◆ Work instruction
After reading the data below, copy out every line that contains the word "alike".

◆ Record extracts
*-*-*
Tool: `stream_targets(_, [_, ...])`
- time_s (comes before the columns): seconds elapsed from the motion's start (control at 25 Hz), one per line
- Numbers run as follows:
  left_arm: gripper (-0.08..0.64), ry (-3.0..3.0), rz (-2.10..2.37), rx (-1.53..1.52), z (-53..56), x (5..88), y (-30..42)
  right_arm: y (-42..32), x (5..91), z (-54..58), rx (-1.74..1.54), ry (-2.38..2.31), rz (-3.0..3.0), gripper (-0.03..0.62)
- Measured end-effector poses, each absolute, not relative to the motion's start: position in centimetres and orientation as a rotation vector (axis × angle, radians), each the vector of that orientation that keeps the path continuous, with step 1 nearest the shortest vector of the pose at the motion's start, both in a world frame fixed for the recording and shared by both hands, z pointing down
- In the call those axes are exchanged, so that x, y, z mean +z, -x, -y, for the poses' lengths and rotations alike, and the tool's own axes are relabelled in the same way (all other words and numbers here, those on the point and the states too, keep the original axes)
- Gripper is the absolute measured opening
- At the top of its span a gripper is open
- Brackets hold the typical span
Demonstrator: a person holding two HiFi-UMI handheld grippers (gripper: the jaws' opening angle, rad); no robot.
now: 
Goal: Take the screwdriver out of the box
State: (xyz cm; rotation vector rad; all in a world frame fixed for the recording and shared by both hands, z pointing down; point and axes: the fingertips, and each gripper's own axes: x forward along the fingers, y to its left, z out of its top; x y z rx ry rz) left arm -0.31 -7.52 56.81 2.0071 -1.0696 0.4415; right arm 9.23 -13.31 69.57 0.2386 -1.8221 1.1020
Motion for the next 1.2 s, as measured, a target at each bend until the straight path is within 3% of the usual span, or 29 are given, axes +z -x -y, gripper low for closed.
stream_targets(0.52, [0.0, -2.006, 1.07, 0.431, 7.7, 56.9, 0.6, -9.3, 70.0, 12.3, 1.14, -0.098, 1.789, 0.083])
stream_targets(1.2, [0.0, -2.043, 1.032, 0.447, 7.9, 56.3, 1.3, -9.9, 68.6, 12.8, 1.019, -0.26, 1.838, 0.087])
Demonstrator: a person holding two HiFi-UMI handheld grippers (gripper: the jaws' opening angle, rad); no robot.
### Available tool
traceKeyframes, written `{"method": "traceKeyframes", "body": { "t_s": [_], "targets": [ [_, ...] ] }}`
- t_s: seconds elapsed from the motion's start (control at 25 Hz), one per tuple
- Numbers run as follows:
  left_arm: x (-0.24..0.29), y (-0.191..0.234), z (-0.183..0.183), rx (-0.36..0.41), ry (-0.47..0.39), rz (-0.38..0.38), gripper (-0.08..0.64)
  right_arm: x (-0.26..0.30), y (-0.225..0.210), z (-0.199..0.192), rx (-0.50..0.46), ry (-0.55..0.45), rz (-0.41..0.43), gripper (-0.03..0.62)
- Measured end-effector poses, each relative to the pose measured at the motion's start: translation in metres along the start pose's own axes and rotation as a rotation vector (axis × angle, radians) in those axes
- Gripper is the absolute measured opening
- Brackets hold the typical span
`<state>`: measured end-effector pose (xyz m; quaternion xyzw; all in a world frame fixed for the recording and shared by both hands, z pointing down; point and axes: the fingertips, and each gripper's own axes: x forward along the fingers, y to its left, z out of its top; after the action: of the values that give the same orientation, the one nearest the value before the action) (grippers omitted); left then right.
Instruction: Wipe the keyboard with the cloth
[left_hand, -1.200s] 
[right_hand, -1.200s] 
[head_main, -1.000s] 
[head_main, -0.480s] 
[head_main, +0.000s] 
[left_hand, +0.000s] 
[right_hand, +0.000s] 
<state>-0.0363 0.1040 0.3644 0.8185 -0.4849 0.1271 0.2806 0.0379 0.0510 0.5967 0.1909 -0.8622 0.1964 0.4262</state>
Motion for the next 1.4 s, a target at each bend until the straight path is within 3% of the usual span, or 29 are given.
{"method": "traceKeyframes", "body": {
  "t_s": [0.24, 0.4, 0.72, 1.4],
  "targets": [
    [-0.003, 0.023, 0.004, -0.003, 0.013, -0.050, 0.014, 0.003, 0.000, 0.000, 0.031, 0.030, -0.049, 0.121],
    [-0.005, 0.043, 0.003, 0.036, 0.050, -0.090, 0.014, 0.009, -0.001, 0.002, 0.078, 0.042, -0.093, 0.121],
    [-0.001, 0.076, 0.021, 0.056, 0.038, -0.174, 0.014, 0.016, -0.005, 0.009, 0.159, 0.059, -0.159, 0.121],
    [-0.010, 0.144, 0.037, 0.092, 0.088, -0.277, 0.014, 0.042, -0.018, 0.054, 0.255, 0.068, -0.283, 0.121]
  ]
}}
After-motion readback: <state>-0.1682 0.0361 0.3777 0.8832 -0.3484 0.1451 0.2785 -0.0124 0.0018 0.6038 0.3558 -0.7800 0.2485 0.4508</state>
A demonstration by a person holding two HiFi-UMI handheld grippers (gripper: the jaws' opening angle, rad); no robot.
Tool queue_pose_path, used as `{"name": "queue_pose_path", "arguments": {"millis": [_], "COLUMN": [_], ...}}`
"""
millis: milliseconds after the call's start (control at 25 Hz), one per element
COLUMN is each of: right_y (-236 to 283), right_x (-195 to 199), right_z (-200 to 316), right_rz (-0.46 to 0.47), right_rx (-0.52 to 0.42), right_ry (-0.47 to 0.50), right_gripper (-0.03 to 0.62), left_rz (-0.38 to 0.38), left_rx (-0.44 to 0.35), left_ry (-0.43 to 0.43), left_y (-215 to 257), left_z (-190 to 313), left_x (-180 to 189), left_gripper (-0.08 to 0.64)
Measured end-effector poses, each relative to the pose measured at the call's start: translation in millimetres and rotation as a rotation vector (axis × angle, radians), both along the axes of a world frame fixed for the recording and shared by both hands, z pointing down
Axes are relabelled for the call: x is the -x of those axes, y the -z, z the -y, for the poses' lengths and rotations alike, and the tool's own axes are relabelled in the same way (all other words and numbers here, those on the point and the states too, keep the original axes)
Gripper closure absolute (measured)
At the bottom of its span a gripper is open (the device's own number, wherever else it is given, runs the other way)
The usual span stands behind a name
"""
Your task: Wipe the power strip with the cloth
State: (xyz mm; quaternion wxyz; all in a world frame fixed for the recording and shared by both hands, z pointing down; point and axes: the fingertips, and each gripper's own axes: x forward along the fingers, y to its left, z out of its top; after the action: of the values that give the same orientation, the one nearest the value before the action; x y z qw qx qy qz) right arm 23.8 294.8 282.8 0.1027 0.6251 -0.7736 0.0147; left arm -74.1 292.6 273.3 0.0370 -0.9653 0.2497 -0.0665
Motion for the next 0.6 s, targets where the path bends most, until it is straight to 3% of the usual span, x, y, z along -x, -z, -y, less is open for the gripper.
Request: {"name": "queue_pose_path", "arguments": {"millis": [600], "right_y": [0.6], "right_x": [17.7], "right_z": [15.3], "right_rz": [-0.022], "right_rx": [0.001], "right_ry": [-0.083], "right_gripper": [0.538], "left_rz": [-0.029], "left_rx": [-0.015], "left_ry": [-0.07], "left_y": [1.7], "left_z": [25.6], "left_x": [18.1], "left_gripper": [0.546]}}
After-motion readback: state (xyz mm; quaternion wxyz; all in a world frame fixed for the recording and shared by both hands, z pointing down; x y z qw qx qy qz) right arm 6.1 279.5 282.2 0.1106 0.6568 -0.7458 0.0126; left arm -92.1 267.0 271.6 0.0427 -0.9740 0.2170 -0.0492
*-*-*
◆ Final answer
- In the call those axes are exchanged, so that x, y, z mean +z, -x, -y, for the poses' lengths and rotations alike, and the tool's own axes are relabelled in the same way (all other words and numbers here, those on the point and the states too, keep the original axes)
Axes are relabelled for the call: x is the -x of those axes, y the -z, z the -y, for the poses' lengths and rotations alike, and the tool's own axes are relabelled in the same way (all other words and numbers here, those on the point and the states too, keep the original axes)

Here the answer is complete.